• **TRY IT**
Find the line with "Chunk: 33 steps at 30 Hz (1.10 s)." in the entries below, then reproduce it and every line after it down to and including the line with "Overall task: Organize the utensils", exactly.

• **SUPPLIED RECORDS**

■ ■ ■ ■ ■ ■ ■

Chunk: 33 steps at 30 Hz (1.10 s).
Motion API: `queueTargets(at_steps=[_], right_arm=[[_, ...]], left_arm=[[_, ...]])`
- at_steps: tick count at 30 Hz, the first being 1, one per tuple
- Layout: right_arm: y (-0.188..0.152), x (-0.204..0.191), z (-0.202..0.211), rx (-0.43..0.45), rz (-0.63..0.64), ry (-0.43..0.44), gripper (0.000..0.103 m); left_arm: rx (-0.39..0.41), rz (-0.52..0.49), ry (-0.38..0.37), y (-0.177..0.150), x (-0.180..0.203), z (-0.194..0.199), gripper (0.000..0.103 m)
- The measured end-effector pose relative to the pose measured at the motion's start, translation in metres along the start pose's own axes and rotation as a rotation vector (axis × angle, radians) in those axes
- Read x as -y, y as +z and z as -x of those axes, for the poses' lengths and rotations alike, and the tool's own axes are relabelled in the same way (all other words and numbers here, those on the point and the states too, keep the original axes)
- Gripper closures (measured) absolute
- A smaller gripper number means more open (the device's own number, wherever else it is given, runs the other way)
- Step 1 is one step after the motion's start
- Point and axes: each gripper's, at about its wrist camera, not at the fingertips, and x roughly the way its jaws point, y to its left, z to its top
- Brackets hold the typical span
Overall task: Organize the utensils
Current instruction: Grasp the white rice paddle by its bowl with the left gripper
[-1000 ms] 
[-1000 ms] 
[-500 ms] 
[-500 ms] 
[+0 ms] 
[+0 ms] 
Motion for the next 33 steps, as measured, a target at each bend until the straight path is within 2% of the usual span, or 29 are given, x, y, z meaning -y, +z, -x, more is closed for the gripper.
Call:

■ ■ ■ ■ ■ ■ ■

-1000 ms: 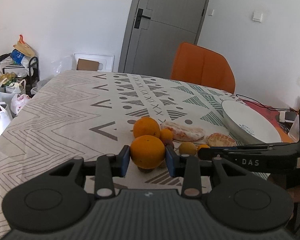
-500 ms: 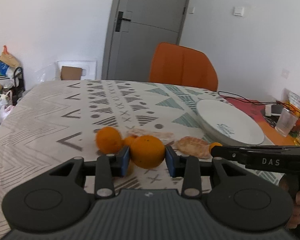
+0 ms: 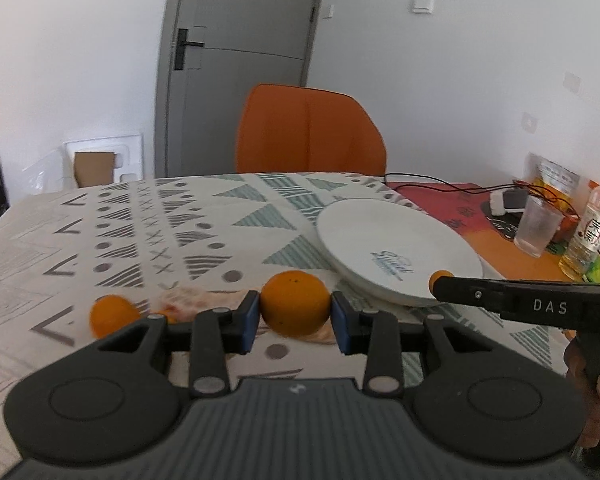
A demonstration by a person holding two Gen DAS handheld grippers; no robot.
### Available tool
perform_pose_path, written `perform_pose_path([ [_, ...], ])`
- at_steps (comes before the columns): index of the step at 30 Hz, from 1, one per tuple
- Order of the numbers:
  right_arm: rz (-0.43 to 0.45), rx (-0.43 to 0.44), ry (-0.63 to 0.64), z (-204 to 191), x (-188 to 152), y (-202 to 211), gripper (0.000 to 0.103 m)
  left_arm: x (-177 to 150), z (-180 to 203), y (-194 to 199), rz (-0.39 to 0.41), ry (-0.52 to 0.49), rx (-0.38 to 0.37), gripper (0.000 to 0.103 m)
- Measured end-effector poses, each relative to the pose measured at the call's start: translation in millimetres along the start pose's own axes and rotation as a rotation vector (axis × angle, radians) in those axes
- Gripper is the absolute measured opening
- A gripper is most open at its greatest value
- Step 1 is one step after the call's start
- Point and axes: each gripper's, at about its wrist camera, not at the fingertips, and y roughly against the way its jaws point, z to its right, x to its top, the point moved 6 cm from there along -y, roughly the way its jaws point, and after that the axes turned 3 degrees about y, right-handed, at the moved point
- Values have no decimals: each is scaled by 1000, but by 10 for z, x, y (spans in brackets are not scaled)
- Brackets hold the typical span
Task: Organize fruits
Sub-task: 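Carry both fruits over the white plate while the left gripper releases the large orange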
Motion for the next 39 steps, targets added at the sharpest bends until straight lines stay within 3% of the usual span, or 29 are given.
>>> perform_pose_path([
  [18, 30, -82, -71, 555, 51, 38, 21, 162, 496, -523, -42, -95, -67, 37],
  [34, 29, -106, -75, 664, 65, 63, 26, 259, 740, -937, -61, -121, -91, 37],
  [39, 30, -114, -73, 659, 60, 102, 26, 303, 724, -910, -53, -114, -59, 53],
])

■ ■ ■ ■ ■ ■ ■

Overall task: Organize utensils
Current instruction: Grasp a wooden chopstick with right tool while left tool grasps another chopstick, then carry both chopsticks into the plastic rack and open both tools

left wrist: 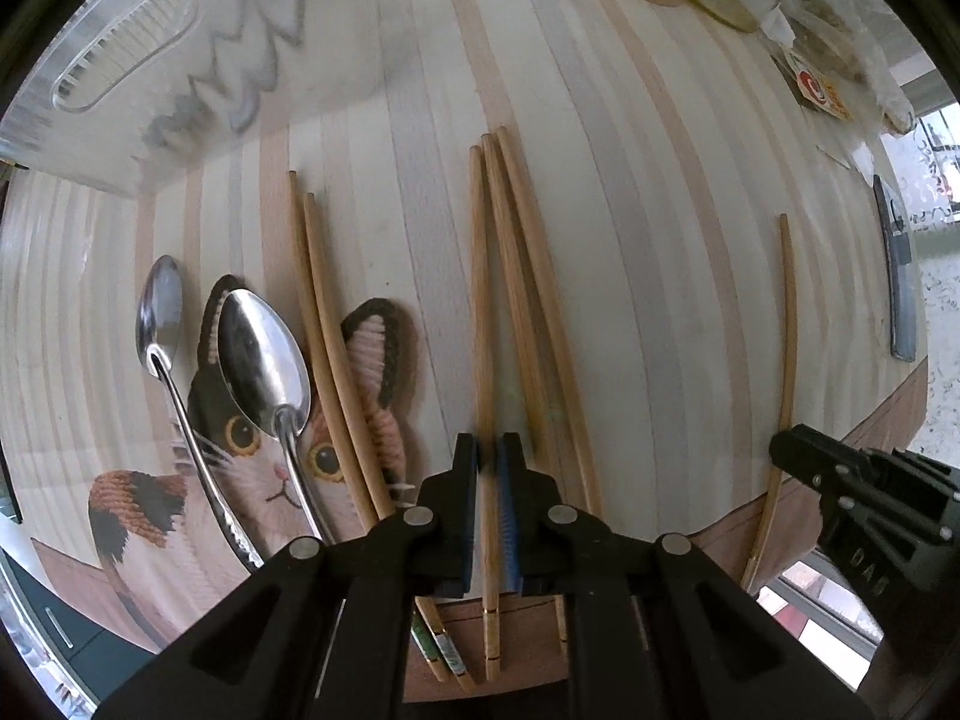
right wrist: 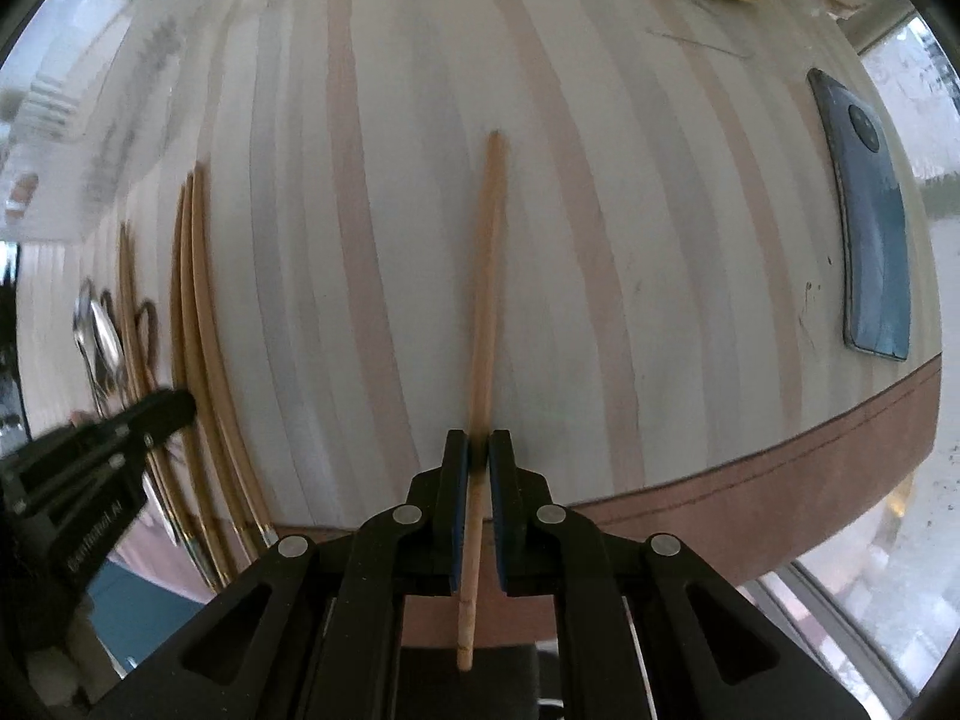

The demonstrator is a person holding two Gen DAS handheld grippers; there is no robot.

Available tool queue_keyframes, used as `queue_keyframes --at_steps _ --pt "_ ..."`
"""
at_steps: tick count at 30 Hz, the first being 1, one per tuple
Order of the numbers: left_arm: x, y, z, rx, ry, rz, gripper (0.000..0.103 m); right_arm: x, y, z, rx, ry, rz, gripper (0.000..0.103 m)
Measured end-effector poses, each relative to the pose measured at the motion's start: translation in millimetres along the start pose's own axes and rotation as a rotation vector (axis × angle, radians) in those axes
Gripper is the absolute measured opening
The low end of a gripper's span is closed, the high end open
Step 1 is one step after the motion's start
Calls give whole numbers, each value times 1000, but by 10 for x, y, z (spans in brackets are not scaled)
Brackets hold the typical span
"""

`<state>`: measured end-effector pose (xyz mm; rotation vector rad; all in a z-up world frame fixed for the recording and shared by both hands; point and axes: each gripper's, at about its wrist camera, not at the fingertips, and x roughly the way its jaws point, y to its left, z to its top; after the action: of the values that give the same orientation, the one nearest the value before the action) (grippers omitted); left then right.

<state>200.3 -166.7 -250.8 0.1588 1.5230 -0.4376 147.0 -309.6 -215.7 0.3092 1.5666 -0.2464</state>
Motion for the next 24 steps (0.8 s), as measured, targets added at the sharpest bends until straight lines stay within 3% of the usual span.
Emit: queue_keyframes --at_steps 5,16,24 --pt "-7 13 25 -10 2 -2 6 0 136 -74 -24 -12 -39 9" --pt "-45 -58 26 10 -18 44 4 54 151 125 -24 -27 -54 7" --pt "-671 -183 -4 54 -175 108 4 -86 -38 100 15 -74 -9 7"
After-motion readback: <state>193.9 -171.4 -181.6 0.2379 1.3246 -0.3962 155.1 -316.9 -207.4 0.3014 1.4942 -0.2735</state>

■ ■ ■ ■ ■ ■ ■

• **THE COMPLETED TASK**
Chunk: 33 steps at 30 Hz (1.10 s).
Motion API: `queueTargets(at_steps=[_], right_arm=[[_, ...]], left_arm=[[_, ...]])`
- at_steps: tick count at 30 Hz, the first being 1, one per tuple
- Layout: right_arm: y (-0.188..0.152), x (-0.204..0.191), z (-0.202..0.211), rx (-0.43..0.45), rz (-0.63..0.64), ry (-0.43..0.44), gripper (0.000..0.103 m); left_arm: rx (-0.39..0.41), rz (-0.52..0.49), ry (-0.38..0.37), y (-0.177..0.150), x (-0.180..0.203), z (-0.194..0.199), gripper (0.000..0.103 m)
- The measured end-effector pose relative to the pose measured at the motion's start, translation in metres along the start pose's own axes and rotation as a rotation vector (axis × angle, radians) in those axes
- Read x as -y, y as +z and z as -x of those axes, for the poses' lengths and rotations alike, and the tool's own axes are relabelled in the same way (all other words and numbers here, those on the point and the states too, keep the original axes)
- Gripper closures (measured) absolute
- A smaller gripper number means more open (the device's own number, wherever else it is given, runs the other way)
- Step 1 is one step after the motion's start
- Point and axes: each gripper's, at about its wrist camera, not at the fingertips, and x roughly the way its jaws point, y to its left, z to its top
- Brackets hold the typical span
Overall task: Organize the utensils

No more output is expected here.